Скачки проводились круглый год. Но зимой на них собиралось особенно много зрителей, потому что люди не работали в поле и имели много свободного времени.
Со всех зрителей собирали деньги и покупали что-нибудь для победителей. А такие богачи, как Ходжам Шукур или Пенди-бай, делали особые пожертвования, назначали сами награды. Каждое состязание было особым праздником для туркмен.
—.. Да только нам призов не заработать, — продолжал со вздохом Келхан Кепеле. — Была одна кобы-ленка, и ту племяннички на молотьбу забрали. А когда отдадут, аллах знает!
— А верблюдица твоя? Чего ты ее бережешь, думаешь, она тебе верблюденка еще родит? Пускай ее! Кто на чем хочет, на том и едет.
— Это верно. Но я другого боюсь, а вдруг она приз возьмет, который Шукур заготовил для своей кобылы. Ведь сдохнет от злости!
— Да нет, сдохнуть-то не сдохнет, а вот твою верблюдицу так проклинать начнет, что она протянет ноги. Смотри, тогда вообще ничего у тебя не останется!
— Да подавись он своим призом и моим верблюдом!
Каушут с Келханом дошли за разговором до конца улицы и остановились.
— Ну что, может, зайдем ко мне, чаю попьем?
— Да уж не знаю, хан, — заколебался Келхан Кепеле. Вообще-то он всегда был не прочь зайти к кому-то в гости, потому что скучал у себя дома один, но и показаться слишком назойливым тоже не хотелось. — Вон, смотри-ка, брат твой идет к тебе. Больно рано что-то.
— Наверное, что-нибудь интересное во сне увидел, хочет рассказать, пока не забыл. Ну-ка пошли, растолкуем его сон.

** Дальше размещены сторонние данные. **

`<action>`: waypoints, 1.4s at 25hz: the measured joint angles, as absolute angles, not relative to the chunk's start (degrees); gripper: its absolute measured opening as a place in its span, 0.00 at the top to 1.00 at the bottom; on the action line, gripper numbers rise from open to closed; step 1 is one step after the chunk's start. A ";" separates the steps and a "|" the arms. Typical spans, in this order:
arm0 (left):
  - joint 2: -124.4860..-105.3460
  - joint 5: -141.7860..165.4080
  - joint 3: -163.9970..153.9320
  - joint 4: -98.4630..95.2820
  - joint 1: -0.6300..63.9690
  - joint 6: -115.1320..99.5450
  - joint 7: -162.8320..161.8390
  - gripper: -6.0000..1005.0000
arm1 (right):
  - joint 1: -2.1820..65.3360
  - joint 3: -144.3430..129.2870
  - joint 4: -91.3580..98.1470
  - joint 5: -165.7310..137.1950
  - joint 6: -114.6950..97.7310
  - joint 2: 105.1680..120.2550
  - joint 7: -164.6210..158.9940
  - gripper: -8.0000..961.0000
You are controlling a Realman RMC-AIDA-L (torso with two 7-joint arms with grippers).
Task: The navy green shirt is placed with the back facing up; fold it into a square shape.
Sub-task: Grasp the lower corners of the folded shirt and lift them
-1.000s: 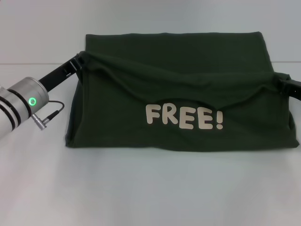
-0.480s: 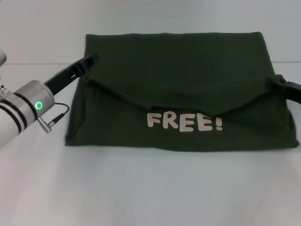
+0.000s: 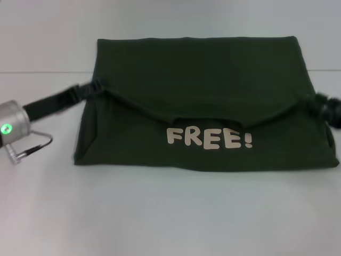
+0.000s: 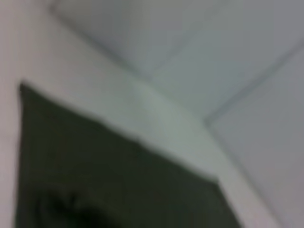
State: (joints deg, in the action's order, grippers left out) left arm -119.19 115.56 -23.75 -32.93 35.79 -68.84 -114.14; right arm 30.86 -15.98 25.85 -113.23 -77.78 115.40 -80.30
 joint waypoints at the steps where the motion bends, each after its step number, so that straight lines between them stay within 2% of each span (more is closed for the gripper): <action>1: -118.87 119.12 -23.97 -34.29 35.83 -70.13 -116.29 0.40 | 30.13 -17.79 25.90 -113.50 -80.68 115.13 -78.98 0.38; 3: -118.32 126.79 -24.18 -36.81 36.25 -72.01 -120.36 0.32 | 29.04 -21.67 25.99 -113.83 -84.65 114.89 -76.44 0.28; 6: -118.21 132.87 -25.02 -37.57 36.95 -71.71 -120.89 0.19 | 27.58 -25.74 26.05 -114.00 -87.50 115.54 -73.48 0.14; 8: -118.36 134.31 -26.15 -37.47 37.11 -70.75 -120.69 0.04 | 27.09 -26.90 26.07 -114.22 -87.54 116.30 -72.33 0.11; 12: -119.05 134.85 -29.81 -37.42 36.88 -68.35 -120.52 0.04 | 26.74 -27.61 26.10 -115.03 -86.87 117.18 -71.38 0.04; 30: -119.53 136.39 -32.32 -37.78 36.66 -71.32 -121.10 0.07 | 26.54 -26.74 25.67 -114.94 -86.29 117.32 -71.63 0.04; 35: -119.53 137.40 -32.49 -37.94 36.64 -69.91 -120.26 0.15 | 26.35 -26.72 25.66 -114.90 -86.30 117.32 -71.77 0.04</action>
State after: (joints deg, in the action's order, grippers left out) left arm -119.53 137.40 -32.49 -37.94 36.64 -69.91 -120.26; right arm 26.35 -26.72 25.66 -114.90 -86.30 117.32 -71.77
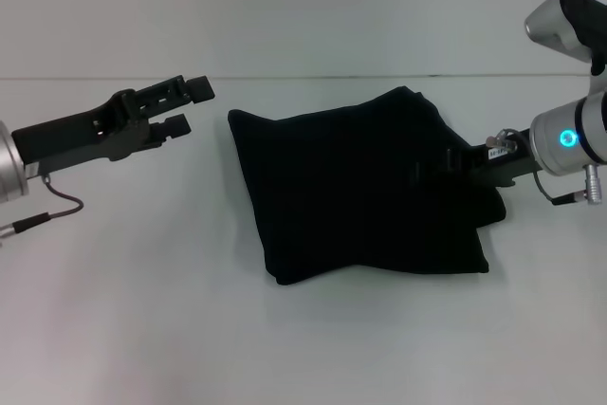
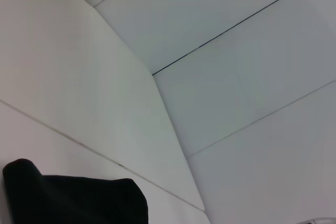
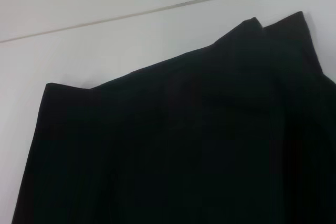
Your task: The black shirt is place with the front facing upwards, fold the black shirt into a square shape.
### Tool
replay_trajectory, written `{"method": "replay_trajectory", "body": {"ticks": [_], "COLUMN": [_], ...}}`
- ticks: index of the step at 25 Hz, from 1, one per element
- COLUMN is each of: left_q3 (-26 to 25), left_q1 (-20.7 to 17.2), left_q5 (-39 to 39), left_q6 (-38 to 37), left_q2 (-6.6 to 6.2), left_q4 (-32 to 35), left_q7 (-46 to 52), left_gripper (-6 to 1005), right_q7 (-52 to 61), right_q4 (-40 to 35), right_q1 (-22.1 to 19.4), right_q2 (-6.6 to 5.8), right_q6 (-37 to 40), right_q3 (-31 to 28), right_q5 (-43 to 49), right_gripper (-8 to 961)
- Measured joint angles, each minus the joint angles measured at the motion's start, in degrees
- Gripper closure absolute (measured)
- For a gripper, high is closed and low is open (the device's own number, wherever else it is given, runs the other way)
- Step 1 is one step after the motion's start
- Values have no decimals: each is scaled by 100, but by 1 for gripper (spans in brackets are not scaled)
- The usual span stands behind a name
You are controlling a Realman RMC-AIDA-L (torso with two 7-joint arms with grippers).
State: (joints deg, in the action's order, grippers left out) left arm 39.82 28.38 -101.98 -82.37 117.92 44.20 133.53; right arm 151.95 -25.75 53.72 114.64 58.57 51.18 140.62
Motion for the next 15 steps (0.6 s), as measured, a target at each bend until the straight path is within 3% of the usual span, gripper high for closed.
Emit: {"method": "replay_trajectory", "body": {"ticks": [11, 15], "left_q3": [-2, -2], "left_q1": [13, 19], "left_q5": [12, 18], "left_q6": [41, 42], "left_q2": [3, 3], "left_q4": [-4, -18], "left_q7": [-2, -3], "left_gripper": [37, 37], "right_q7": [-16, -16], "right_q4": [-151, -147], "right_q1": [-28, -21], "right_q2": [28, 26], "right_q6": [-106, -112], "right_q3": [-22, -11], "right_q5": [-53, -48], "right_gripper": [407, 590]}}
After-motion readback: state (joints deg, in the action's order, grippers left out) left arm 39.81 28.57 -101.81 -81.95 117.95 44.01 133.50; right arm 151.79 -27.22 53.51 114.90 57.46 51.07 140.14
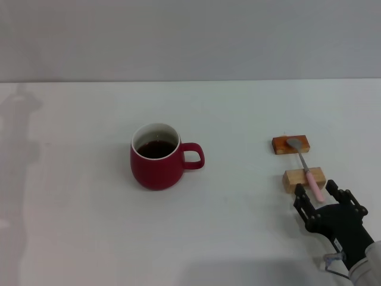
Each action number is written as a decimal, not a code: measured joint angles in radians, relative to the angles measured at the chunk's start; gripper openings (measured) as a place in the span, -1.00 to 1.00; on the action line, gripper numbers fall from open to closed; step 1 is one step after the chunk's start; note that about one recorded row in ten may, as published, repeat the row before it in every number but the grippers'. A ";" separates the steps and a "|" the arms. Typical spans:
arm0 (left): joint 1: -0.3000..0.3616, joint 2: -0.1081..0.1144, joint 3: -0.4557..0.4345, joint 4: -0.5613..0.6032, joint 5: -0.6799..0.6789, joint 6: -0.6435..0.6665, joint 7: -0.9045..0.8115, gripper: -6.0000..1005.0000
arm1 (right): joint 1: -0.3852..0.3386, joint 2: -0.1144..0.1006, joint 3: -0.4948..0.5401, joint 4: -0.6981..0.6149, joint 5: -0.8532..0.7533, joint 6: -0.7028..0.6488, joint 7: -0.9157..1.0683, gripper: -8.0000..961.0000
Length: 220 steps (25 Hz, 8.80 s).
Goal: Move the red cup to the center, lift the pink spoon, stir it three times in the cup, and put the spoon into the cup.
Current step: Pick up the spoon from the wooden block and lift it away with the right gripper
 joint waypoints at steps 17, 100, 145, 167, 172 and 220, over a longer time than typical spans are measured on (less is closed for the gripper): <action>0.004 0.000 0.000 0.000 0.000 0.024 -0.003 -0.93 | -0.002 0.007 0.001 0.000 -0.009 0.000 -0.003 0.13; 0.020 -0.001 0.005 0.000 0.000 0.048 -0.005 -0.91 | 0.011 0.024 0.019 -0.032 -0.001 0.001 -0.003 -0.51; 0.034 -0.003 0.008 -0.002 -0.001 0.064 -0.005 -0.91 | 0.005 0.027 0.018 -0.036 -0.008 -0.016 -0.005 -0.64; 0.040 -0.003 0.008 0.000 -0.001 0.063 -0.005 -0.90 | 0.007 0.025 0.025 -0.009 -0.004 -0.025 -0.112 -0.64; 0.043 -0.002 0.008 0.000 -0.001 0.063 -0.005 -0.90 | -0.004 0.014 0.037 0.035 -0.001 -0.025 -0.182 -0.64; 0.061 -0.001 0.008 -0.002 0.003 0.077 -0.030 -0.89 | -0.063 -0.024 0.127 0.203 -0.007 -0.031 -0.432 -0.65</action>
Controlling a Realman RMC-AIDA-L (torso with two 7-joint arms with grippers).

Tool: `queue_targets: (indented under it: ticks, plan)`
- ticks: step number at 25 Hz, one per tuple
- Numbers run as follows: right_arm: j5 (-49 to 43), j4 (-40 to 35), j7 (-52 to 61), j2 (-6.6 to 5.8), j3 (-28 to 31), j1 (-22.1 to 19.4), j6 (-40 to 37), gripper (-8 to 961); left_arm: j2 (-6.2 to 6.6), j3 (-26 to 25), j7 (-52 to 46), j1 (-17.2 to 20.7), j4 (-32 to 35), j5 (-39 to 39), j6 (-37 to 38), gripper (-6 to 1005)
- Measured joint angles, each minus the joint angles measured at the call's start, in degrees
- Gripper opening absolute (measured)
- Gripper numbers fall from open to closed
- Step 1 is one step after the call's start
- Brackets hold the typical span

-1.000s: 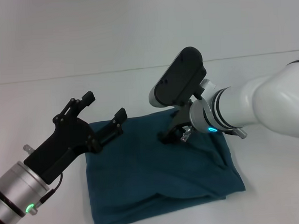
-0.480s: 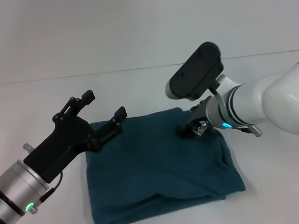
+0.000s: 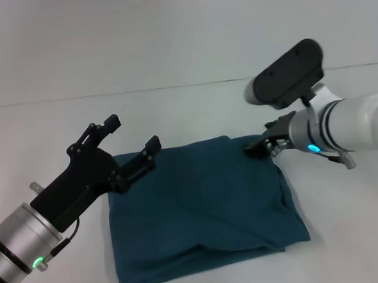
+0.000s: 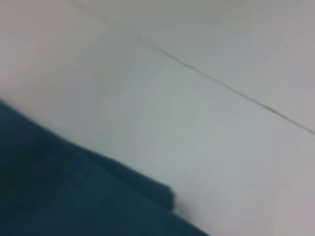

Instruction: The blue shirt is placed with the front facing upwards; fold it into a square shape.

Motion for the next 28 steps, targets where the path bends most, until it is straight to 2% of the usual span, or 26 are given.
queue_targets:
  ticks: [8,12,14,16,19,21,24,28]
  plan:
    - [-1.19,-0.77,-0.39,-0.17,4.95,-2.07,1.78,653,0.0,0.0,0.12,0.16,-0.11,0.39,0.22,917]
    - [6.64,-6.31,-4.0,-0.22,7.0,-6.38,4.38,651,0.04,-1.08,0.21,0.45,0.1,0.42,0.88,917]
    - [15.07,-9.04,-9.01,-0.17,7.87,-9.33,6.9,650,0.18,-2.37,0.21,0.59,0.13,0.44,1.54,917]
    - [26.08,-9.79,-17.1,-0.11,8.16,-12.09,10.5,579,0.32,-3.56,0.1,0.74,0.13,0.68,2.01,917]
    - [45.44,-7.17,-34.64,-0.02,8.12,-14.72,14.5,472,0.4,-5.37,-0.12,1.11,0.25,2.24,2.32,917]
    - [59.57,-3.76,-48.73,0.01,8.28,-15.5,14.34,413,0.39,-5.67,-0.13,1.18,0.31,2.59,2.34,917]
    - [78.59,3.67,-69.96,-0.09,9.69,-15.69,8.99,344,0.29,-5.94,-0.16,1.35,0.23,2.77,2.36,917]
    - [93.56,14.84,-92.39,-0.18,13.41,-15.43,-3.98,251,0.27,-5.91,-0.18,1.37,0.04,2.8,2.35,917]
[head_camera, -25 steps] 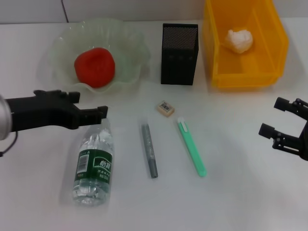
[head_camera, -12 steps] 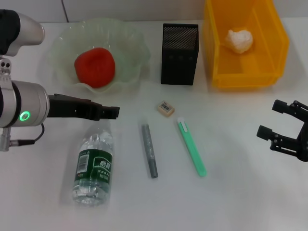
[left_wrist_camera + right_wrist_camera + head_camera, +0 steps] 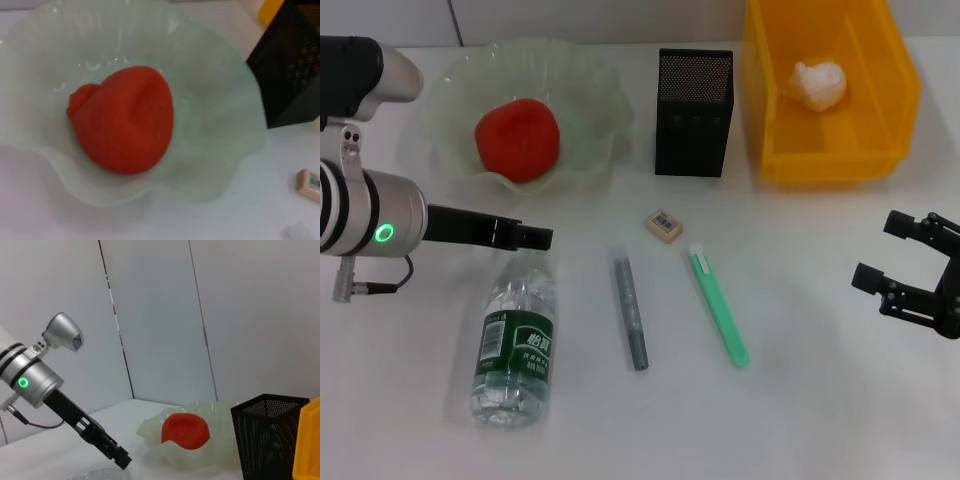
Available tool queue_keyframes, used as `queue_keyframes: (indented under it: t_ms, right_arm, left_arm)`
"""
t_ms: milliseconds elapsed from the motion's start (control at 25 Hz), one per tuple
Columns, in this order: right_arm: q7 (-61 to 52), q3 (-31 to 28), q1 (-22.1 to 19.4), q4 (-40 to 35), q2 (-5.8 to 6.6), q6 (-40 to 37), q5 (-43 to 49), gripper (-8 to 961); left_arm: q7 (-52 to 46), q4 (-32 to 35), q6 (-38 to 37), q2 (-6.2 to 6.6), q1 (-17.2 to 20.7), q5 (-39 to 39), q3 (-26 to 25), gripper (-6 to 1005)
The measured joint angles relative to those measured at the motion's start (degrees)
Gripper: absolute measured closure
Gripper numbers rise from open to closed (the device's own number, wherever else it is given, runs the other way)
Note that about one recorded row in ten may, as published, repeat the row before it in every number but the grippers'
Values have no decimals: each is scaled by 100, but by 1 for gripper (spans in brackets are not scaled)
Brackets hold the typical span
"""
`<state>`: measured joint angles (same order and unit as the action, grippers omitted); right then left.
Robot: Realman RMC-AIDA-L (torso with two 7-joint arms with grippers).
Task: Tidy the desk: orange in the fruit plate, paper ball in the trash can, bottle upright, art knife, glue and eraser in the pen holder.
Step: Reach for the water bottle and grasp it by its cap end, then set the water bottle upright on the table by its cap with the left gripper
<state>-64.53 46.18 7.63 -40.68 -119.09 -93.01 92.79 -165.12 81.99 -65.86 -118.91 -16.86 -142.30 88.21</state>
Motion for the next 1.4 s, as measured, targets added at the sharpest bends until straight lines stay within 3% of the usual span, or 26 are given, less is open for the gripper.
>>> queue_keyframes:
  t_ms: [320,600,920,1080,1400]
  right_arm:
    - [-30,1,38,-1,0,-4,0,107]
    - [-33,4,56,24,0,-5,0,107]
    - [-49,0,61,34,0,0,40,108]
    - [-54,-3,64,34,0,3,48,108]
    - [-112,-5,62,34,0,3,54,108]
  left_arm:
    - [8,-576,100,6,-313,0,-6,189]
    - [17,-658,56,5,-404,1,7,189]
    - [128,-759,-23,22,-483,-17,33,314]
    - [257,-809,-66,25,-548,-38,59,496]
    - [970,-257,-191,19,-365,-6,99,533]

Келхан Кепеле вздохнул и согласился.
Они нагнали Ходжакули, когда тот уже собирался войти в кибитку.
Келхан Кепеле поздоровался с Ходжакули.
— Пусть будет пророческим твой сон, — прибавил он с улыбкой.
— Нет уж, Келхан. Ты раньше пришел к Каушуту, сперва твой сон растолкуем, а я согласен на очередь.
— Ну и молодец ты, однако, — весело сказал Келхан, как бы признавая себя побежденным.
Завтрак был уже готов и сачак расстелен. Хужреп с матерью пили чай.
Ходжакули отодвинул чайник, поставленный перед ним. Каушут вопросительно взглянул на Ходжакули:
— Что это значит?
— Вы пейте. У меня к тебе небольшой разговор.